I have two questions.

  1. How can I combine the benefits of a columnstore index with also grouping on the high cardinality NumberA column?

For example, given this query, it performs in about 100ms (which is great!). If I uncomment the group by NumberA, then the performance degrades to ~900ms (good, but I'd like to do better).

SELECT 
  max(Id) Id
  ,[Timestamp] 
FROM 
  [dbo].[SomeFactTable]
group by 
  [Timestamp]  
  --,NumberA
ORDER BY 
  [Timestamp] ASC 
OFFSET 500 ROWS FETCH NEXT 20 ROWS ONLY
  1. Most of the time I need to order by one or more of the lookup tables which requires a join. Sometimes these tables have many records (e.g. LookupTableA) and sometimes they only have a handful (e.g.

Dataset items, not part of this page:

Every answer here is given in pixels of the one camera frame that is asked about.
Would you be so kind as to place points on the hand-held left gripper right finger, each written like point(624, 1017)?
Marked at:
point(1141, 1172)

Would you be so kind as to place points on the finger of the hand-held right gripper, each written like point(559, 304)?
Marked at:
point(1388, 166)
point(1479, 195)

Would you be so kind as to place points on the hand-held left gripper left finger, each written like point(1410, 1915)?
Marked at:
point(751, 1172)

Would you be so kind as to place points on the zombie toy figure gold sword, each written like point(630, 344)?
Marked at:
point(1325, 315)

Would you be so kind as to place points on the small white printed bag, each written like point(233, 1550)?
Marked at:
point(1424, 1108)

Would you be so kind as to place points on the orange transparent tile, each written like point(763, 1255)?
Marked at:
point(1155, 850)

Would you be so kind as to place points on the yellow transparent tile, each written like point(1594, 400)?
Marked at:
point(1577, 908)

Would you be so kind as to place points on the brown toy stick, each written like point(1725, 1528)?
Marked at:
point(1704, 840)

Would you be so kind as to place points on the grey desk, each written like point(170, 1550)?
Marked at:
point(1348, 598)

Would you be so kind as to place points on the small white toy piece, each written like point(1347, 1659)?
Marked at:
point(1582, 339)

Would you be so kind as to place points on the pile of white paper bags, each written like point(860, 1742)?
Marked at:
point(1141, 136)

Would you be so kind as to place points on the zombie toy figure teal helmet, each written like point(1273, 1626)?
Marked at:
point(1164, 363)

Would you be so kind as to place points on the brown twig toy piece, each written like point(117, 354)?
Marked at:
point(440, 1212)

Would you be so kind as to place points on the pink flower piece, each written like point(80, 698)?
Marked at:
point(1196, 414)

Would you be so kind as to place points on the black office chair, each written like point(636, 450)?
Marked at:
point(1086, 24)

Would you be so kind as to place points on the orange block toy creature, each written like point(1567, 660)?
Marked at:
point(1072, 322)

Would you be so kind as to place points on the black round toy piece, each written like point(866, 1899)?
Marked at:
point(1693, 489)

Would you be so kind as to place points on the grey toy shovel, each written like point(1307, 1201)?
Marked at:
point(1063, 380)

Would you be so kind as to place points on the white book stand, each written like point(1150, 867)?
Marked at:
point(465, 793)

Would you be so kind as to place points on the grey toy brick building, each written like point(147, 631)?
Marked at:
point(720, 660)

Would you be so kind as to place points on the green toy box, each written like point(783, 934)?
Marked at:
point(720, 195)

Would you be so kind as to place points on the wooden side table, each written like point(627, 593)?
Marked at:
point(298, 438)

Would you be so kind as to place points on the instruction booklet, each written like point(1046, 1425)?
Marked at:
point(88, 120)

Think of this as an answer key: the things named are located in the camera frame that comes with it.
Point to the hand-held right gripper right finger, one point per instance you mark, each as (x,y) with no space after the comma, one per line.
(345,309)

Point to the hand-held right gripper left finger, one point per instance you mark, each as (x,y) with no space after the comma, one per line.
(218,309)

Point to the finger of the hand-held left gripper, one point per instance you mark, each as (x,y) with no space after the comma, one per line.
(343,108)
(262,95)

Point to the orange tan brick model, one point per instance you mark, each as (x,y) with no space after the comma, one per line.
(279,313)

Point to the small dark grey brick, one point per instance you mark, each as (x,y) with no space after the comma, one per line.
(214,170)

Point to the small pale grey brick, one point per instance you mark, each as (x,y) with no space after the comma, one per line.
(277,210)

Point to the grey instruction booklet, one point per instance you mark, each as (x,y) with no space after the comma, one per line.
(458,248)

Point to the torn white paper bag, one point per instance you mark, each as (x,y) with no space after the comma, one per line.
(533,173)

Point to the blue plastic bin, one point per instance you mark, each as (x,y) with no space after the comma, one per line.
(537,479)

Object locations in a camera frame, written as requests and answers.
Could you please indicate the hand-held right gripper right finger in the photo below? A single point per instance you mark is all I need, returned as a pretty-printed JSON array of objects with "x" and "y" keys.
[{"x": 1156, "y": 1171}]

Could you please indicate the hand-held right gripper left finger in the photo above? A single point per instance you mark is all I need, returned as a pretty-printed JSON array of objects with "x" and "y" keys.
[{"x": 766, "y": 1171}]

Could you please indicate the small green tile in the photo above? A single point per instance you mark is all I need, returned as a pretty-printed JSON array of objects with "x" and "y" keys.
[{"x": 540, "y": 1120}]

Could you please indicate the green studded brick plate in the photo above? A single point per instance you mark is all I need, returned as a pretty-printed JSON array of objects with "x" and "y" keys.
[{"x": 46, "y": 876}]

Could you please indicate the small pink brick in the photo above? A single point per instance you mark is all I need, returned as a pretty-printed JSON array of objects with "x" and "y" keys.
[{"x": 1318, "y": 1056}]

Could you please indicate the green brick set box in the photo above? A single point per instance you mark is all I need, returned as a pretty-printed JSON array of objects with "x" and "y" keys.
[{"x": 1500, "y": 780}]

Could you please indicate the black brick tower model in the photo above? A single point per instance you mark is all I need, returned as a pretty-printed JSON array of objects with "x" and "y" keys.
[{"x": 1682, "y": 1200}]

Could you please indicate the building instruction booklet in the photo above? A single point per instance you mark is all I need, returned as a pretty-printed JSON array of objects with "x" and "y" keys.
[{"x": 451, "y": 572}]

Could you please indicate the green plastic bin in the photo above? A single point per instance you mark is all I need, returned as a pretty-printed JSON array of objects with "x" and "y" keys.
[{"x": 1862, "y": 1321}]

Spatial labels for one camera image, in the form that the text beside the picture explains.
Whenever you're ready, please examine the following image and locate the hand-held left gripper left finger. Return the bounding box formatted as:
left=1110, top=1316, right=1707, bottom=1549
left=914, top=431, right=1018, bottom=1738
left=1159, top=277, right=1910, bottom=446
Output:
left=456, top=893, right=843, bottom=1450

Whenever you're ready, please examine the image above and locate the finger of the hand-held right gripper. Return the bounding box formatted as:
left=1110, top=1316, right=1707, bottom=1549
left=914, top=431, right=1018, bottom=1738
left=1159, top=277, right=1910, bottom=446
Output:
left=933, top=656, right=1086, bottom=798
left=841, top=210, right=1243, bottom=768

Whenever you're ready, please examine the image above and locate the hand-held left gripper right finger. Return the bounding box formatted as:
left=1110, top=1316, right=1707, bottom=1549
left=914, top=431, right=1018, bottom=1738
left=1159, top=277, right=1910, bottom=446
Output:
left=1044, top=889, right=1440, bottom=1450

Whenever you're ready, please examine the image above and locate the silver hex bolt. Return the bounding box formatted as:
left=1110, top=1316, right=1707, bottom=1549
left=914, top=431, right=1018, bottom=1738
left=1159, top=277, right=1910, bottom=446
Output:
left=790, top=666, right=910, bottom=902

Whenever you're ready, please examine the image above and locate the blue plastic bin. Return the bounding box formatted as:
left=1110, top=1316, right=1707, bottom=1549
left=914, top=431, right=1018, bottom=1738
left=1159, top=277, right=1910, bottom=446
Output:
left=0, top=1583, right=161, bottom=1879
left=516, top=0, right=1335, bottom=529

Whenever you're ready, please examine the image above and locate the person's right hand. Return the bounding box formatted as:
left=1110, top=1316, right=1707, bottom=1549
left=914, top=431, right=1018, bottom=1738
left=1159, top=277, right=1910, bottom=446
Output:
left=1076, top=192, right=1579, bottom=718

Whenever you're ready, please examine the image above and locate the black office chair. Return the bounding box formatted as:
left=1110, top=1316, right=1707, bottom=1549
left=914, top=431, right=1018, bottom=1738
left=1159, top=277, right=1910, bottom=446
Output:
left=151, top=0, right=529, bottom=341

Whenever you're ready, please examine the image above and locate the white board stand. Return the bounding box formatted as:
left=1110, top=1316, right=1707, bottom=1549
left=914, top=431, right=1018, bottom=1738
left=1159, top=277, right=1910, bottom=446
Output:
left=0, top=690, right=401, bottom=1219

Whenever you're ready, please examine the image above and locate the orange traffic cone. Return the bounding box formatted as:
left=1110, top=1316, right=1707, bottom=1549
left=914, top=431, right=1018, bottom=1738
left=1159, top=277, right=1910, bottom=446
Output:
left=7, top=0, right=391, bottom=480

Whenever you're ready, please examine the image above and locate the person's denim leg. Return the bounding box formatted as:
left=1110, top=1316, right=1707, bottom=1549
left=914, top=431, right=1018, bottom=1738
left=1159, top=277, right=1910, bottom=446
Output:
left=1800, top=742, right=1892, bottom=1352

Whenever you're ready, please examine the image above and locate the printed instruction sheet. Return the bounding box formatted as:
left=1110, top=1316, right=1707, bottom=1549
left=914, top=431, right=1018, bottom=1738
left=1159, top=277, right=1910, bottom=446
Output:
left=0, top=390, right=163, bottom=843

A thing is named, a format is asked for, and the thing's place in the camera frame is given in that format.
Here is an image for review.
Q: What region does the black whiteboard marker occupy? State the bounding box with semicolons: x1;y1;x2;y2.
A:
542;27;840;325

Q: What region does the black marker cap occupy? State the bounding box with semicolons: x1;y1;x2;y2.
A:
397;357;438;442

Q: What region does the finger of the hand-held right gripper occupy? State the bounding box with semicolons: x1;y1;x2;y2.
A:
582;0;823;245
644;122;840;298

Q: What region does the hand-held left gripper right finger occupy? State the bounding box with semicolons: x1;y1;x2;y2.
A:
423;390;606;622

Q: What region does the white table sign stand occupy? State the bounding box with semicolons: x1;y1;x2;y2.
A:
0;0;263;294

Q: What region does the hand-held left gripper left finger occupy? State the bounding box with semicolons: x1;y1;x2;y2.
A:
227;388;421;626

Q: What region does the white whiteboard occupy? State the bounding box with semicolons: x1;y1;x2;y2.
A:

LookupTableB). When there are many records, then the performance degrades. When there are only a handful, then the performance does not degrade. How can I maintain high performance when the table has many records?

As an example, this is a join with medium cardinality. It also has the high cardinality column from question 1. The query returns in about 2,900 ms.

SELECT 
  max(SomeFactTable.Id) Id, 
  [Timestamp],
  [Description]
FROM 
  dbo.SomeFactTable
  INNER JOIN dbo.LookupTableA ON SomeFactTable.LookupTableA_ID = LookupTableA.Id 
group by 
  [Timestamp], 
  [Description], 
  NumberA
ORDER BY 
  [Description] ASC, 
  [DateAbsent] ASC 
OFFSET 500 ROWS FETCH NEXT 20 ROWS ONLY

This is a join with low cardinality. It also has the high cardinality column from question 1. The query returns in about 1,000 ms (and returns even much faster if NumberA wasn't grouped).

SELECT 
  max(SomeFactTable.Id) Id, 
  [Timestamp],
  [Description]
FROM 
  dbo.SomeFactTable
  INNER JOIN dbo.LookupTableB ON SomeFactTable.LookupTableB_ID = LookupTableB.Id 
group by 
  [Timestamp], 
  [Description], 
  NumberA
ORDER BY 
  [Description] ASC, 
  [DateAbsent] ASC 
OFFSET 500 ROWS FETCH NEXT 20 ROWS ONLY

Best Answer

I only have a little bit of experience with columnstore indexing, but my experience has been awesomely positive so far. I'm assuming when you say the cardinality of the SomeFactTable.NumberA column is ~8 million of the ~9 million records, that you mean they share the same value. If so, then I think a columnstore index would work great for you on it, because it compresses the data of the columns it encompasses, and ~8 million / ~9 million records would be about a 90% compression ratio.

Again I'm no expert but I'd recommend testing a columnstore index on just the (NumberA) column vs one on all the fields you might group on, i.e. (Timestamp, Description, NumberA).